▶ _Assigned task_:
What is needed is an exact retyping of the records below, from the first line through the line that contains "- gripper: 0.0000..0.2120".

(Extracted records)
--- START ---
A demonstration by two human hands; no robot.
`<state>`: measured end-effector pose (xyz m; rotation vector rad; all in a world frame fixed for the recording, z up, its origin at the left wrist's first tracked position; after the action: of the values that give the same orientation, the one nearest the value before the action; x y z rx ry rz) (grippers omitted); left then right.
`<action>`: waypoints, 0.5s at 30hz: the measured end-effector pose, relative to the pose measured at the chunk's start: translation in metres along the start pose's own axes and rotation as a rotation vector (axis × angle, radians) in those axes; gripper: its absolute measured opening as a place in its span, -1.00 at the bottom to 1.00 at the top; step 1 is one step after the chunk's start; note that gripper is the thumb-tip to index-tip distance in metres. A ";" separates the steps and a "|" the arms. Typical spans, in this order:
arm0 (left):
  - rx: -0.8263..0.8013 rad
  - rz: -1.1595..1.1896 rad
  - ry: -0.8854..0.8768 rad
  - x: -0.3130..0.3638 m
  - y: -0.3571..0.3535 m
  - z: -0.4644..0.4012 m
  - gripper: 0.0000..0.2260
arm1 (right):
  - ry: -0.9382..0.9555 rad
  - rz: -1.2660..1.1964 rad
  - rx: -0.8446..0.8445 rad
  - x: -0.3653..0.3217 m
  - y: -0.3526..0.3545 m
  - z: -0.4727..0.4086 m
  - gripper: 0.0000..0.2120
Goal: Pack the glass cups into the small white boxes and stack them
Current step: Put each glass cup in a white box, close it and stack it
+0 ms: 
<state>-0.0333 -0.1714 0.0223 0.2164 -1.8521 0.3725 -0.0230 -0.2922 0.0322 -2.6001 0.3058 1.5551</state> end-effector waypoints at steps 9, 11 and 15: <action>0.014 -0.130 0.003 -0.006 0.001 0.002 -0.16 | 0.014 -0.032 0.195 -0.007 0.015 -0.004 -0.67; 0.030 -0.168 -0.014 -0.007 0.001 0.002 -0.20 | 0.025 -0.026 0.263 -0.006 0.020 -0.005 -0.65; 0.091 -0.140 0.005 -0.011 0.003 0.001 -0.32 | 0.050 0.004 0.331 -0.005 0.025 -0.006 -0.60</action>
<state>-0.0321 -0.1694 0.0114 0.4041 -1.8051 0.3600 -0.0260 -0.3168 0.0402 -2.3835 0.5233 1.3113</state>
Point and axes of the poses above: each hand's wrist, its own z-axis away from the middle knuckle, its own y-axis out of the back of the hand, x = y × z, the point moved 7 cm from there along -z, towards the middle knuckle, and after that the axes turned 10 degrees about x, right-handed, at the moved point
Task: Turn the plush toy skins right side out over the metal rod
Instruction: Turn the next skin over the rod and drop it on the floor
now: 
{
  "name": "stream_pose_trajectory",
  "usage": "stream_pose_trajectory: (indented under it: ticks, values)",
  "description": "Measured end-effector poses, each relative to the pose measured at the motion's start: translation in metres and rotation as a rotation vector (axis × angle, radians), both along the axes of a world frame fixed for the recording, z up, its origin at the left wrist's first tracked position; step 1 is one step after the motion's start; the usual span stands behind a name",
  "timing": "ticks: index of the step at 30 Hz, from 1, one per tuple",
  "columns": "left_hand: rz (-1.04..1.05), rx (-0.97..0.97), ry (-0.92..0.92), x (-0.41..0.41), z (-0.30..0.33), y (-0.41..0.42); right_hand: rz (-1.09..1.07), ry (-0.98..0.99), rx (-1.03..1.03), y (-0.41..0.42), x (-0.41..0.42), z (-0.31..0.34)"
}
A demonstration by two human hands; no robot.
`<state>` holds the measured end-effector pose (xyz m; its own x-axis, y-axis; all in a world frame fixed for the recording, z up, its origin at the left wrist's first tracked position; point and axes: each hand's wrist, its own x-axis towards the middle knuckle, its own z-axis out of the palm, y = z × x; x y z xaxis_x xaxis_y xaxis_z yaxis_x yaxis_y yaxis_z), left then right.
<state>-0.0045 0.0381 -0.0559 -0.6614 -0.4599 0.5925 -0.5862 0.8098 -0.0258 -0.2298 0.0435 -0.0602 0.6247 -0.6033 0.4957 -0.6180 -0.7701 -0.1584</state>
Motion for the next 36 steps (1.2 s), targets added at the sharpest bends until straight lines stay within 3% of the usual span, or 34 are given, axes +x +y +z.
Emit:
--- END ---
▶ _Exercise output_:
A demonstration by two human hands; no robot.
`<state>`: measured end-effector pose (xyz m; rotation vector rad; all in a world frame fixed for the recording, z up, its origin at the left wrist's first tracked position; after the action: of the values that give the same orientation, the one nearest the value before the action; x y z rx ry rz) (grippers omitted); left then right.
`<action>`: waypoints, 0.5s at 30hz: the measured end-effector pose, relative to the pose measured at the chunk's start: translation in metres along the start pose's own axes and rotation as a rotation vector (axis × angle, radians) in those axes; gripper: its absolute measured opening as a place in its span, -1.00 at the bottom to 1.00 at the top; step 1 is one step after the chunk's start; note that gripper is the thumb-tip to index-tip distance in metres. A ";" separates the steps and a "|" the arms. Typical spans, in this order:
arm0 (left):
  - rx: -0.8263..0.8013 rad
  - rz: -1.1595..1.1896 rad
  - ry: -0.8854..0.8768 rad
  - x: -0.3130..0.3638 m
  - y: -0.3571..0.3535 m
  - z: -0.4644..0.4012 m
  - gripper: 0.0000..0.2260
arm1 (right):
  - ry: -0.9382..0.9555 rad
  - rz: -1.2660..1.1964 rad
  - rx: -0.8446..0.8445 rad
  - x: -0.3653..0.3217 m
  - y: -0.3526..0.3545 m
  - z: -0.4727..0.4086 m
  - gripper: 0.0000..0.2120

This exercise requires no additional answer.